As I mentioned, Biffy loved to eat. One of her favorites was cauliflower — raw or cooked! She would chase me down for cauliflower! She loved treats and Dingos.
She proudly wore her winter coat as we trudged along in the snow. She was a tough little girl. Biffy also had some tough surgeries over the years. The first one was removing her ruptured anal glands (poor thing) and then she had both of her knees done at the age of 6 to repair her patellas. I carried her outside and held her in a sling to do her business and had to crate her for awhile which was very difficult to do. But she recovered very well. I can still remember the specialty vet’s office saying over the speakers, “Biffy is here for her appointment.”

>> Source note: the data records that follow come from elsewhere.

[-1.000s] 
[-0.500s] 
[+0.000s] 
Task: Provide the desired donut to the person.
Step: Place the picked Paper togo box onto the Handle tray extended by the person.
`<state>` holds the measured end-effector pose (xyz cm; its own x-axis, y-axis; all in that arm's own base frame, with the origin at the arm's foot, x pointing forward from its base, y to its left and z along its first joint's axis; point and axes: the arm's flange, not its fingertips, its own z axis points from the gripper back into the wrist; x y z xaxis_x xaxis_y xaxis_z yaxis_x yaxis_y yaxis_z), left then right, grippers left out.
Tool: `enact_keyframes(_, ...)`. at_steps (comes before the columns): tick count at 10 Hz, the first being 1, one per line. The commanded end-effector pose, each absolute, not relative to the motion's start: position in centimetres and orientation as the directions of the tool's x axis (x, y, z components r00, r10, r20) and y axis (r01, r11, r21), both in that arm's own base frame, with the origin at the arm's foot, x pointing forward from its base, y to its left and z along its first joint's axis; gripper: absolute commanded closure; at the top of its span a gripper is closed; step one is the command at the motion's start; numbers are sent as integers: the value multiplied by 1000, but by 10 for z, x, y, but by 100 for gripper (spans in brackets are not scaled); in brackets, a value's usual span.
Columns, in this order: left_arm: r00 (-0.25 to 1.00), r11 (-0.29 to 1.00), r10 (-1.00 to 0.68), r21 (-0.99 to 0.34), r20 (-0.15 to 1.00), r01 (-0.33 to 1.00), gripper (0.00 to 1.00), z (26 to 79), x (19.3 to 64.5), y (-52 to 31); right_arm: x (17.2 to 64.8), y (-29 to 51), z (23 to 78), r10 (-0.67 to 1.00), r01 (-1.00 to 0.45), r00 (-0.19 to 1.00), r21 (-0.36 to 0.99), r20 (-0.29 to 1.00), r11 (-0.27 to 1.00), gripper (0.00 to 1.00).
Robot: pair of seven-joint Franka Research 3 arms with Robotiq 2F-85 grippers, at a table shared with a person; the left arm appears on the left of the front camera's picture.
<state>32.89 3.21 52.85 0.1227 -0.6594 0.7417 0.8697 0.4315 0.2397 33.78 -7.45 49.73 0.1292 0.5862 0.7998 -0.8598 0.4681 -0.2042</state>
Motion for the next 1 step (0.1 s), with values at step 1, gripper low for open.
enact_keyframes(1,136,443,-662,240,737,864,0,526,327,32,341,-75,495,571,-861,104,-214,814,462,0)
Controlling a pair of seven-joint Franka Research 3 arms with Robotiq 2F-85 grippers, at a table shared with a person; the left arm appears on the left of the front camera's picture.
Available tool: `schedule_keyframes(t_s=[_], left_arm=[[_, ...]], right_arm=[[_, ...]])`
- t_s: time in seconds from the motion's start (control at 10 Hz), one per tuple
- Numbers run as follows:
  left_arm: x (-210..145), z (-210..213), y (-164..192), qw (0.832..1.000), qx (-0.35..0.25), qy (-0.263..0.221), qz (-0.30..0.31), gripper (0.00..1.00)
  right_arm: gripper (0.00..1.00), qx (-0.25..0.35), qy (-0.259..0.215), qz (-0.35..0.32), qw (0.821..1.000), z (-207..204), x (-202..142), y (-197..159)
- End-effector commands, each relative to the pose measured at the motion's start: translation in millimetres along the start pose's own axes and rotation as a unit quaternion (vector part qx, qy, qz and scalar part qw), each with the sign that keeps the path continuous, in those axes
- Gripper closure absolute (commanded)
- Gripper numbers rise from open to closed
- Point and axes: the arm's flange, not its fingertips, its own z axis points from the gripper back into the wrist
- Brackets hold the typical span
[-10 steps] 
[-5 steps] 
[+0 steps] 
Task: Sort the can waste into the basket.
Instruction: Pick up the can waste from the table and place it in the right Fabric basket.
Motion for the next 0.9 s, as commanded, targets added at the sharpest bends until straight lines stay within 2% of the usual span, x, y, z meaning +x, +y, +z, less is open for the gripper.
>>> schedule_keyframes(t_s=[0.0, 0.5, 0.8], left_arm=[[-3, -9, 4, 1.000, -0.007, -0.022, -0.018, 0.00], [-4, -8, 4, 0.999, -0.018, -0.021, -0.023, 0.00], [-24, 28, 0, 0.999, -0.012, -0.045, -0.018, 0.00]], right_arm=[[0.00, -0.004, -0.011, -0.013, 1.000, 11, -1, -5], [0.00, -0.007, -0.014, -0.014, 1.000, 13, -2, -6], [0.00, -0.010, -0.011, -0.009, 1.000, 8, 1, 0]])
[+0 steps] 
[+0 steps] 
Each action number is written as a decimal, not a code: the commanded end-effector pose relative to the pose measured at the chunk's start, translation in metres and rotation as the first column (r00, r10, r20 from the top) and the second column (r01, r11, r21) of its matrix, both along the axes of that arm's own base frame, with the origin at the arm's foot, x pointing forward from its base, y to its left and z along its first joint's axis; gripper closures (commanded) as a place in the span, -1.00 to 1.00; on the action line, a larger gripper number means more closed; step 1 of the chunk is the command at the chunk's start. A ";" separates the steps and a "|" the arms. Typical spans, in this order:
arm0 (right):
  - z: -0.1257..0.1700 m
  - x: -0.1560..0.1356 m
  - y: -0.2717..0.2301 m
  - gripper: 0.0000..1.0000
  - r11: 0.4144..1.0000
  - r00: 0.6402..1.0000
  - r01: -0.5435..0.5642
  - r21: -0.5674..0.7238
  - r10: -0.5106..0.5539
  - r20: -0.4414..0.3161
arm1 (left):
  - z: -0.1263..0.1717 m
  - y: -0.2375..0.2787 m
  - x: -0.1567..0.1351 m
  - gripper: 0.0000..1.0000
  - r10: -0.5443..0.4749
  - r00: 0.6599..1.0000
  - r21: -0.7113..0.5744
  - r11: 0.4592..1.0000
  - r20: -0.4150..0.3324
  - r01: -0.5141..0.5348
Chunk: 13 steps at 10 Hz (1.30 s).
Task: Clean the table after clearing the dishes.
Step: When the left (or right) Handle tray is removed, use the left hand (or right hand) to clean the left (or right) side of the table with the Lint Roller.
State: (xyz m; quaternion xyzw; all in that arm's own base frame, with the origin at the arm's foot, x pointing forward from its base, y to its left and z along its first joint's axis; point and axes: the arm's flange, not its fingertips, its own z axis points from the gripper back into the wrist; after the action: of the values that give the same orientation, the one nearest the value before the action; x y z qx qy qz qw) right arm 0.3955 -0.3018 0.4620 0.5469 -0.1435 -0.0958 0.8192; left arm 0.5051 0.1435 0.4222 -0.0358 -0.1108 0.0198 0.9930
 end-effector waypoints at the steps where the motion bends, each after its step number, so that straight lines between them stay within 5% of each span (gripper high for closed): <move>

I feel like I did not get to say goodbye to Biffy enough. I was in the process of selling my house and had painters over the day Dr. Katie came. But it was very peaceful in our home and in my bedroom. Biffy and her little sister that I adopted from a puppy mill, Amelia, were on the bed. I got on the bed too. Dr. Katie brought a can of Cheez Whiz with her which was ideal for Biffy. The last thing Biffy was doing was snacking on treats with Cheez Whiz. I try to think of that often when I get sad. It was the perfect way for Biffy to cross Rainbow Bridge. We made the clay pawprint and I have that and her black ball and pictures on my dresser. I think of Biffy daily and really miss her.
Last week I adopted another puppy mill rescue to keep Amelia company. Luckily I understand that no future dog that comes into my life will ever take the place of Biffy. Biffy was a very special little girl and she will always hold a special place in my heart. Have fun in puppy heaven Biffy! Love, your Mama.